[Entries shown — start]

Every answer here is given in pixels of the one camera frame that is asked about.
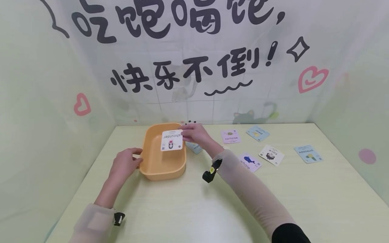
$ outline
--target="black sleeve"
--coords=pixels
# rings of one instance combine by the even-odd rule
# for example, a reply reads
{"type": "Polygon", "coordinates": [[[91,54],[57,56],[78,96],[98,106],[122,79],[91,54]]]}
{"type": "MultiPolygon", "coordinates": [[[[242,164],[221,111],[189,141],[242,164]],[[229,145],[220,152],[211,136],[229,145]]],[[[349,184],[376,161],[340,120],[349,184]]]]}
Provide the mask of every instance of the black sleeve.
{"type": "Polygon", "coordinates": [[[275,229],[272,243],[310,243],[310,241],[297,225],[282,224],[275,229]]]}

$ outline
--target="light green table surface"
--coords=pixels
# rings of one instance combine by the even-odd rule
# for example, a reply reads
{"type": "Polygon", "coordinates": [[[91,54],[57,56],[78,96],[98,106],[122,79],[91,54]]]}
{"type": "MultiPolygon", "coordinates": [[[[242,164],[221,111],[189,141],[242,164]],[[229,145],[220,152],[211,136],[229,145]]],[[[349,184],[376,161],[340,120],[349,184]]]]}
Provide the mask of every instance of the light green table surface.
{"type": "MultiPolygon", "coordinates": [[[[263,142],[245,133],[251,125],[205,128],[220,143],[221,130],[236,129],[242,142],[228,146],[237,155],[248,152],[257,156],[266,144],[285,154],[279,167],[261,159],[263,165],[255,174],[312,242],[387,242],[389,208],[315,124],[260,126],[270,132],[263,142]],[[320,153],[323,162],[305,164],[293,149],[307,144],[320,153]]],[[[142,147],[147,128],[116,127],[48,243],[68,242],[85,206],[97,197],[116,154],[128,147],[142,147]]],[[[110,242],[268,242],[261,227],[219,176],[210,184],[202,180],[209,166],[205,151],[195,155],[188,149],[186,171],[178,179],[152,182],[138,172],[132,175],[115,204],[126,218],[121,227],[113,229],[110,242]]]]}

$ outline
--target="sleeve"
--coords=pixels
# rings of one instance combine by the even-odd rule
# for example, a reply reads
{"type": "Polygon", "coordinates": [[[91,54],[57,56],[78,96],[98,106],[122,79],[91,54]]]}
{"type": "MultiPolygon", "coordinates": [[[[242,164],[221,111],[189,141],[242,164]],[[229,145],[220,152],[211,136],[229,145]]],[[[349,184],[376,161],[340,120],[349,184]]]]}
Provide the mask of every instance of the sleeve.
{"type": "Polygon", "coordinates": [[[114,209],[89,204],[75,224],[69,243],[107,243],[114,214],[114,209]]]}
{"type": "Polygon", "coordinates": [[[269,239],[282,224],[295,224],[292,216],[267,186],[246,169],[230,150],[214,157],[223,159],[217,173],[232,188],[244,206],[265,230],[269,239]]]}
{"type": "Polygon", "coordinates": [[[272,243],[310,243],[310,241],[297,225],[283,224],[275,229],[272,243]]]}

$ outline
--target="pink heart drawing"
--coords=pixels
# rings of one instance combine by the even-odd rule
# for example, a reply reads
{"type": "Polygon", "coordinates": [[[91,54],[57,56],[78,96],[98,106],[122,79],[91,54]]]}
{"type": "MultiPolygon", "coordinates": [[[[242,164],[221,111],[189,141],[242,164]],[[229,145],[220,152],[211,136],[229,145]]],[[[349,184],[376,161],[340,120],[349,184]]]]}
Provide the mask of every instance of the pink heart drawing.
{"type": "Polygon", "coordinates": [[[317,70],[317,67],[315,66],[310,66],[308,67],[307,69],[305,69],[301,74],[300,74],[300,77],[298,78],[298,91],[300,92],[300,94],[302,93],[305,93],[305,92],[308,92],[310,90],[313,90],[317,87],[319,87],[320,85],[322,85],[324,83],[324,81],[326,80],[327,76],[328,76],[328,69],[322,69],[322,70],[317,70]],[[305,80],[305,85],[309,86],[307,88],[303,88],[303,78],[304,78],[304,75],[309,72],[309,71],[312,71],[312,76],[311,78],[313,80],[309,81],[308,79],[305,80]],[[317,77],[318,75],[320,74],[324,74],[324,77],[319,81],[317,82],[314,78],[317,77]]]}
{"type": "Polygon", "coordinates": [[[86,96],[83,93],[79,93],[77,95],[77,103],[74,105],[74,113],[78,116],[83,116],[91,113],[91,106],[89,105],[89,101],[86,98],[86,96]],[[86,104],[85,110],[79,110],[79,108],[82,106],[82,101],[86,104]]]}

[Entries shown — finish]

*Try it*.
Without the pictures, repeat all the records word for word.

*Output for this exercise*.
Every answer here is given in pixels of the one camera frame that is asked about.
$ outline
--target="black sleeve"
--coords=pixels
# rings of one instance combine by the even-odd rule
# for example, a reply reads
{"type": "Polygon", "coordinates": [[[91,54],[57,56],[78,96],[98,106],[122,79],[91,54]]]}
{"type": "MultiPolygon", "coordinates": [[[[242,164],[221,111],[189,141],[242,164]],[[229,145],[220,152],[211,136],[229,145]]],[[[349,184],[376,161],[340,120],[349,184]]]]}
Provide the mask of every instance of the black sleeve.
{"type": "Polygon", "coordinates": [[[275,229],[272,243],[310,243],[310,241],[297,225],[282,224],[275,229]]]}

$ outline
--target="light green table surface"
--coords=pixels
# rings of one instance combine by the even-odd rule
# for example, a reply reads
{"type": "Polygon", "coordinates": [[[91,54],[57,56],[78,96],[98,106],[122,79],[91,54]]]}
{"type": "MultiPolygon", "coordinates": [[[[242,164],[221,111],[189,141],[242,164]],[[229,145],[220,152],[211,136],[229,145]]],[[[349,184],[376,161],[340,120],[349,184]]]]}
Provide the mask of every instance of the light green table surface.
{"type": "MultiPolygon", "coordinates": [[[[263,142],[245,133],[251,125],[205,128],[220,143],[221,130],[236,129],[242,142],[228,146],[237,155],[248,152],[257,156],[266,144],[285,154],[279,167],[261,159],[263,165],[255,174],[312,242],[387,242],[389,208],[315,124],[260,126],[270,132],[263,142]],[[320,153],[323,162],[305,164],[293,149],[307,144],[320,153]]],[[[142,147],[147,128],[116,127],[48,243],[68,242],[85,206],[97,197],[116,154],[128,147],[142,147]]],[[[110,242],[268,242],[261,227],[219,176],[210,184],[202,180],[209,166],[205,151],[195,155],[188,149],[186,171],[178,179],[152,182],[138,172],[132,175],[115,204],[126,218],[121,227],[113,229],[110,242]]]]}

$ outline
--target="sleeve"
--coords=pixels
# rings of one instance combine by the even-odd rule
# for example, a reply reads
{"type": "Polygon", "coordinates": [[[91,54],[57,56],[78,96],[98,106],[122,79],[91,54]]]}
{"type": "MultiPolygon", "coordinates": [[[[242,164],[221,111],[189,141],[242,164]],[[229,145],[220,152],[211,136],[229,145]]],[[[349,184],[376,161],[340,120],[349,184]]]]}
Provide the mask of every instance of the sleeve.
{"type": "Polygon", "coordinates": [[[114,209],[89,204],[75,224],[69,243],[107,243],[114,214],[114,209]]]}
{"type": "Polygon", "coordinates": [[[269,239],[282,224],[295,224],[292,216],[267,186],[246,169],[230,150],[214,157],[223,159],[217,173],[232,188],[244,206],[265,230],[269,239]]]}
{"type": "Polygon", "coordinates": [[[272,243],[310,243],[310,241],[297,225],[283,224],[275,229],[272,243]]]}

$ outline
--target="pink heart drawing"
--coords=pixels
# rings of one instance combine by the even-odd rule
# for example, a reply reads
{"type": "Polygon", "coordinates": [[[91,54],[57,56],[78,96],[98,106],[122,79],[91,54]]]}
{"type": "MultiPolygon", "coordinates": [[[[242,164],[221,111],[189,141],[242,164]],[[229,145],[220,152],[211,136],[229,145]]],[[[349,184],[376,161],[340,120],[349,184]]]]}
Provide the mask of every instance of the pink heart drawing.
{"type": "Polygon", "coordinates": [[[317,70],[317,67],[315,66],[310,66],[308,67],[307,69],[305,69],[301,74],[300,74],[300,77],[298,78],[298,91],[300,92],[300,94],[302,93],[305,93],[305,92],[308,92],[310,90],[313,90],[317,87],[319,87],[320,85],[322,85],[324,83],[324,81],[326,80],[327,76],[328,76],[328,69],[322,69],[322,70],[317,70]],[[305,80],[305,85],[309,86],[307,88],[303,88],[303,78],[304,78],[304,75],[309,72],[309,71],[312,71],[312,76],[311,78],[313,80],[309,81],[308,79],[305,80]],[[317,77],[318,75],[320,74],[324,74],[324,77],[319,81],[317,82],[314,78],[317,77]]]}
{"type": "Polygon", "coordinates": [[[86,96],[83,93],[79,93],[77,95],[77,103],[74,105],[74,113],[78,116],[83,116],[91,113],[91,106],[89,105],[89,101],[86,98],[86,96]],[[86,104],[85,110],[79,110],[79,108],[82,106],[82,101],[86,104]]]}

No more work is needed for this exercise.